1) $\frac{(x-1)(x-2)(x-3)(x-4)}{(x+1)(x+2)(x+3)(x+4)}=1\implies\frac{(x^2-5x+4)(x^2-5x+6)}{(x^2+5x+4)(x^2+5x+6)}=1$

$\implies(x^2-5x+4)(x^2-5x+6)=(x^2+5x+4)(x^2+5x+6)$

We know that the even-indexed terms will cancel out because the LHS is just the RHS with $x\to-x$

$\implies-10x^3-50x=10x^3+50x\implies10x^3+50x=0\implies10x(x^2+5)=0\implies x=0$

2) Note that the denominators of these can be written as $u+2,u-4$ with $u=x^2+3x$. We see:

$\frac{6}{u+2}+\frac{8}{u-4}=1\implies\frac{6}{u+2}-3+\frac{8}{u-4}+2=1-3+2\implies\frac{-3u}{u+2}+\frac{2u}{u-4}=0$

Remove a factor of $u$ and accept $u=0$ as a solution. Then clear fractions:

$\frac{-3}{u+2}+\frac{2}{u-4}=0\implies-3(u-4)+2(u+2)=0\implies16-u=0\implies u=16$

So, $x^2+3x=0, 16$ - we extract $x=0,-3$ for $u=0$ and solve the $u=16$ case with the quadratic formula / your method of choice.

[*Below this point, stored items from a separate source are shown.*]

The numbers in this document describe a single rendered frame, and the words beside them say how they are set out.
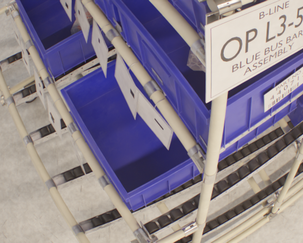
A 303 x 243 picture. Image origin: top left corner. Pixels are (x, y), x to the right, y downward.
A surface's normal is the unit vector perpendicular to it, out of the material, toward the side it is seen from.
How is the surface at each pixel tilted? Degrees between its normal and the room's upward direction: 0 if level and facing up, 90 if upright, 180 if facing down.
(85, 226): 11
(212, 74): 90
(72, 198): 0
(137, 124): 3
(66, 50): 90
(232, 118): 90
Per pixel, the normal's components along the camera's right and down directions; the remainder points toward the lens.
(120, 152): -0.08, -0.46
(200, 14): -0.85, 0.51
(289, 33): 0.50, 0.75
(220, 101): 0.05, 0.87
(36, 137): 0.12, -0.56

3) Let $(ax-b)^{3/7}=u$, then $u-(-u)=65/8\implies u=65/16$. Nowhere further to go as $a,b$ aren't given - can say $x=(65/16+b)/a$ if you'd like, I suppose.

Perhaps worth noting that $\frac{65}{8}=8+\frac{1}{8}$, as an aside.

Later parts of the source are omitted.